[Supplied data Boundary: Start]

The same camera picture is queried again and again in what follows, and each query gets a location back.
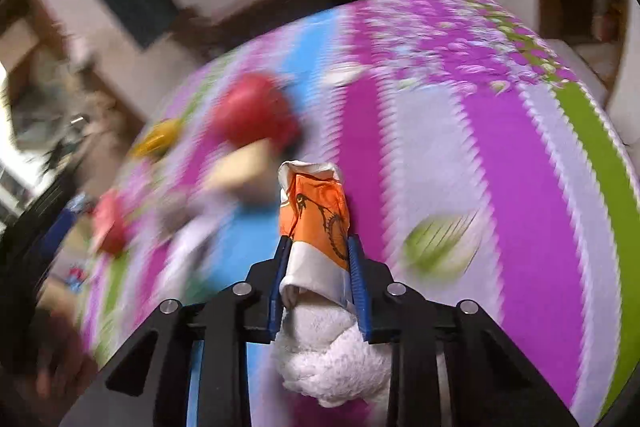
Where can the striped floral tablecloth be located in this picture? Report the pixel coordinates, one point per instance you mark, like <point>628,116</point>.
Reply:
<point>500,157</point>

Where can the crushed orange white carton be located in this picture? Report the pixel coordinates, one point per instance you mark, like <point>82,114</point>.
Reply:
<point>315,217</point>

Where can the white cloth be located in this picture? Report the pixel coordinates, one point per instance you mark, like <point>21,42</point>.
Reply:
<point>327,357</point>

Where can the yellow snack wrapper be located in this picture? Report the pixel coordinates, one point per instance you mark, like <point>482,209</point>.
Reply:
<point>157,139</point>

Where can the pink drink carton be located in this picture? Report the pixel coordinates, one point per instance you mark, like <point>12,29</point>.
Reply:
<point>112,224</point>

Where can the yellow sponge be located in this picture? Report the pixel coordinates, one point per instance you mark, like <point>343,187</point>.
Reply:
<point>240,167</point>

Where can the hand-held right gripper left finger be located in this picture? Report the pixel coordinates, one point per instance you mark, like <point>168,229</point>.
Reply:
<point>277,297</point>

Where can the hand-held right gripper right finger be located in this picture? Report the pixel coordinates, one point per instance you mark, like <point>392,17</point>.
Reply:
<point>361,297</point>

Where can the red and white box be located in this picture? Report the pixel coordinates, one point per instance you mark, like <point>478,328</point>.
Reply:
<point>255,112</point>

[Supplied data Boundary: End]

Write out exactly the lines above from the line with "<point>157,139</point>" through the line with "<point>277,297</point>", both of them included, and leave out all other lines.

<point>157,139</point>

Where can the pink drink carton be located in this picture? Report the pixel coordinates, one point per instance you mark, like <point>12,29</point>.
Reply:
<point>112,224</point>

Where can the yellow sponge be located in this picture? Report the pixel coordinates, one point per instance you mark, like <point>343,187</point>.
Reply:
<point>240,167</point>

Where can the hand-held right gripper left finger be located in this picture? Report the pixel coordinates, one point per instance you mark, like <point>168,229</point>.
Reply:
<point>277,297</point>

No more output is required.